- [Work instructions]:
After locating the line that contains "x=262, y=91" in the records below, write out exactly that line and each line after it through the one that contains "x=190, y=192", and nothing else.
Listed records Start Marker
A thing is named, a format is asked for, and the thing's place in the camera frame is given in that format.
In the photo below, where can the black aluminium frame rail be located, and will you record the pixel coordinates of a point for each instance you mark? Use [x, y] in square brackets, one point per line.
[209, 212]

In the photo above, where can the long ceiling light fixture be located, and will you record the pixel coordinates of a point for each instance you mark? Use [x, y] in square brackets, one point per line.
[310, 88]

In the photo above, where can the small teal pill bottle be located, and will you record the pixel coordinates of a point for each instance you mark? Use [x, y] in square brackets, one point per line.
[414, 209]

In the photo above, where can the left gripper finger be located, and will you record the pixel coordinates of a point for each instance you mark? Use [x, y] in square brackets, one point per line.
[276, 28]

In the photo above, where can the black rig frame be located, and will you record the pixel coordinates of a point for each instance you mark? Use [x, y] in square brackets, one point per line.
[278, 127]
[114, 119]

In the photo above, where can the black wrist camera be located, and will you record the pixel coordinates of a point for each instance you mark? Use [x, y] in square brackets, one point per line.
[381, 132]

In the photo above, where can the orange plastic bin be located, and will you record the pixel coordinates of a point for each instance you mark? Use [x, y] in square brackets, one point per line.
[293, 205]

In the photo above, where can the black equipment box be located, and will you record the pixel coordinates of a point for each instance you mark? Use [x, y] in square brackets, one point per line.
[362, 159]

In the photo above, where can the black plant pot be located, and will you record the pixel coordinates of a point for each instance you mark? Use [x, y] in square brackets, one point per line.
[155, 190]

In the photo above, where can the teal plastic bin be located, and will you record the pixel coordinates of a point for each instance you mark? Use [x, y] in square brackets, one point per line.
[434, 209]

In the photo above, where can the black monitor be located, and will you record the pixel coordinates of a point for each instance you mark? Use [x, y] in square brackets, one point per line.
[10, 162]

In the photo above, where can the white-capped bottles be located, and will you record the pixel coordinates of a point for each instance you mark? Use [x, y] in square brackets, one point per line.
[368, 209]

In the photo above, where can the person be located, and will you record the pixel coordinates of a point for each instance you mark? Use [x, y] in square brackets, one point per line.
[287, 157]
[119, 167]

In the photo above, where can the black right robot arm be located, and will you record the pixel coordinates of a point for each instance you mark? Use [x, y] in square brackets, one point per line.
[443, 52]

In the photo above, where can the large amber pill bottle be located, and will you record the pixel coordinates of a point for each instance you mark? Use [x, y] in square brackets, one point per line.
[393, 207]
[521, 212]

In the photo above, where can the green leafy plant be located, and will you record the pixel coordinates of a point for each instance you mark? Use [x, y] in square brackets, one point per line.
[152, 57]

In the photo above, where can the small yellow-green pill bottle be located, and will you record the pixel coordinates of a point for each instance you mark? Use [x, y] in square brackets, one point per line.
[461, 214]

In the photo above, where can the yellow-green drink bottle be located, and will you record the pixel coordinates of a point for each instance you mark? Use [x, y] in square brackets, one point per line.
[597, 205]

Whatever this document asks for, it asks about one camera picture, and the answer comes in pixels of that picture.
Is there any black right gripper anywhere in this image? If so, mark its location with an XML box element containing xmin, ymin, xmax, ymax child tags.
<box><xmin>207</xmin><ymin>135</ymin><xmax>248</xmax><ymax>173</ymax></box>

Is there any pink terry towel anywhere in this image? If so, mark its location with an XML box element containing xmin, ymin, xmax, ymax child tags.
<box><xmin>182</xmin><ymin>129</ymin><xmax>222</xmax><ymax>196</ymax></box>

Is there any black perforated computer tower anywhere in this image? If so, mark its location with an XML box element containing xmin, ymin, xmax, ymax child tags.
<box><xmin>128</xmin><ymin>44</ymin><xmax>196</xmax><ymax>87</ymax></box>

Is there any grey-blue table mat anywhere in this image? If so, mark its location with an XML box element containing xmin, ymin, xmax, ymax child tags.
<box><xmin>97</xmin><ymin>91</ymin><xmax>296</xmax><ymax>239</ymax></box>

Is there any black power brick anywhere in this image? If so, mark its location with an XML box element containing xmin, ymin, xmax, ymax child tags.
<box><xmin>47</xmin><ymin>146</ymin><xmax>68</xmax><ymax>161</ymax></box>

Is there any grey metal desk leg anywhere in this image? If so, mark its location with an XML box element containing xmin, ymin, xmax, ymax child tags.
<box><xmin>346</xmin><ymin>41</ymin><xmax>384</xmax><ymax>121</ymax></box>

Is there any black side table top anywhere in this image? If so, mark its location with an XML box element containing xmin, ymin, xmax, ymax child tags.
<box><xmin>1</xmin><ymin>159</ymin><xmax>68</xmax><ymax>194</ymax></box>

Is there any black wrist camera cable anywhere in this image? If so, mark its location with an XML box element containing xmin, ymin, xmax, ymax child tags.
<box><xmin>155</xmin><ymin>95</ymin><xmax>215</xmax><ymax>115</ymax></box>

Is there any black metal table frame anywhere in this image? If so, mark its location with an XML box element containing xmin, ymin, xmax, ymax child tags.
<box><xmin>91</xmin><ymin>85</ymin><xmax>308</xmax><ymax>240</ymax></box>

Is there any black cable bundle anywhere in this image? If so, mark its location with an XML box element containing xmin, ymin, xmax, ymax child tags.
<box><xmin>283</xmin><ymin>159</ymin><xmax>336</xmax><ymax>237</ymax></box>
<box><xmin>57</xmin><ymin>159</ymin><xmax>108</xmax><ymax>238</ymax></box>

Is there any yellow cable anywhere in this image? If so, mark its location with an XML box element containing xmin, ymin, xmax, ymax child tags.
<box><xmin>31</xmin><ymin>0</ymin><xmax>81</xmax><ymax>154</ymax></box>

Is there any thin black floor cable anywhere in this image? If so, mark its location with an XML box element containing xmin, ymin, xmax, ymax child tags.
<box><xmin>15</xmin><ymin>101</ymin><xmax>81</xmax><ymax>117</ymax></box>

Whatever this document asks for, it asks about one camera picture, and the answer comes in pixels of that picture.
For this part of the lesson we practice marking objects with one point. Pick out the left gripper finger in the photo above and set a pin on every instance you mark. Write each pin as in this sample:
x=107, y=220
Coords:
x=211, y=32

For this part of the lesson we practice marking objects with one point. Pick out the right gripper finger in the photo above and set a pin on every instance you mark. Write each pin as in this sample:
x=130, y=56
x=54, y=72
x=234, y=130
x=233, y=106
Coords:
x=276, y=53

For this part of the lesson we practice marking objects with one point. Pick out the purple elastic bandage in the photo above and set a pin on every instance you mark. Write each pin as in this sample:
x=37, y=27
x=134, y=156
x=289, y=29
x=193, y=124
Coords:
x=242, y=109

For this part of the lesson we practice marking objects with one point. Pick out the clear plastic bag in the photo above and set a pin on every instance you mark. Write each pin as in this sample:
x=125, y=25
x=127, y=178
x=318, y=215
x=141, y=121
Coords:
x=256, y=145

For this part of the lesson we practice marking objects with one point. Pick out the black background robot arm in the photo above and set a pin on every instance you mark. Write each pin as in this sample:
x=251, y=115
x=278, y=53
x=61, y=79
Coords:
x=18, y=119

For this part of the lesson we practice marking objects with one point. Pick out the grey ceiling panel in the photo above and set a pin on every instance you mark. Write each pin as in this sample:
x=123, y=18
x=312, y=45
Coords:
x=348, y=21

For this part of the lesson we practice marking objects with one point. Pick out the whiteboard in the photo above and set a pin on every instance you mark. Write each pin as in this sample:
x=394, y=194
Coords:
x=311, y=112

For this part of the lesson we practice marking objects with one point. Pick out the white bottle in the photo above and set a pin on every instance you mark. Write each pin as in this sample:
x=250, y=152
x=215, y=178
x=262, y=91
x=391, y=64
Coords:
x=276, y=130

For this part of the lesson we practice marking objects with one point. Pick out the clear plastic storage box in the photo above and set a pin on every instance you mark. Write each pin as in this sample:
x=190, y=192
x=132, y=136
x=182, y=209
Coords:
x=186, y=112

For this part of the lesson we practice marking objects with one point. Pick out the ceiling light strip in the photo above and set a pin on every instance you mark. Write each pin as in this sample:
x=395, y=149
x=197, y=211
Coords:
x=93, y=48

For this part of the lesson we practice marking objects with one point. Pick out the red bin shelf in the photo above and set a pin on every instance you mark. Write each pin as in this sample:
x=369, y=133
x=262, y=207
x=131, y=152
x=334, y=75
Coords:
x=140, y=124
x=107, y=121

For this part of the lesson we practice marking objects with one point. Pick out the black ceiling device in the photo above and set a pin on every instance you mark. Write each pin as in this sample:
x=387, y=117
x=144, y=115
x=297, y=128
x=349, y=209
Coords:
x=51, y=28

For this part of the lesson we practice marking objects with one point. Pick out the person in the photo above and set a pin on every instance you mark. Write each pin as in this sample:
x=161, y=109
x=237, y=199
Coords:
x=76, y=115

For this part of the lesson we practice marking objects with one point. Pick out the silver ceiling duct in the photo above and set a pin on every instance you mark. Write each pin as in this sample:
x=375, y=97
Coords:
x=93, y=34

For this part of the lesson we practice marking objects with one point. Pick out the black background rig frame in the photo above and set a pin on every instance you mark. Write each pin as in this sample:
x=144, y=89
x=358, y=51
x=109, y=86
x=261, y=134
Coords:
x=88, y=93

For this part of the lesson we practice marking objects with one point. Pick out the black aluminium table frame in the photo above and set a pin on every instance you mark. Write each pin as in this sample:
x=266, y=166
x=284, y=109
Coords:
Listed records End Marker
- [Response area]:
x=262, y=91
x=391, y=64
Coords:
x=276, y=130

For this part of the lesson we practice marking objects with one point. Pick out the clear plastic storage box in the photo above and set a pin on every instance you mark. Write each pin as in this sample:
x=190, y=192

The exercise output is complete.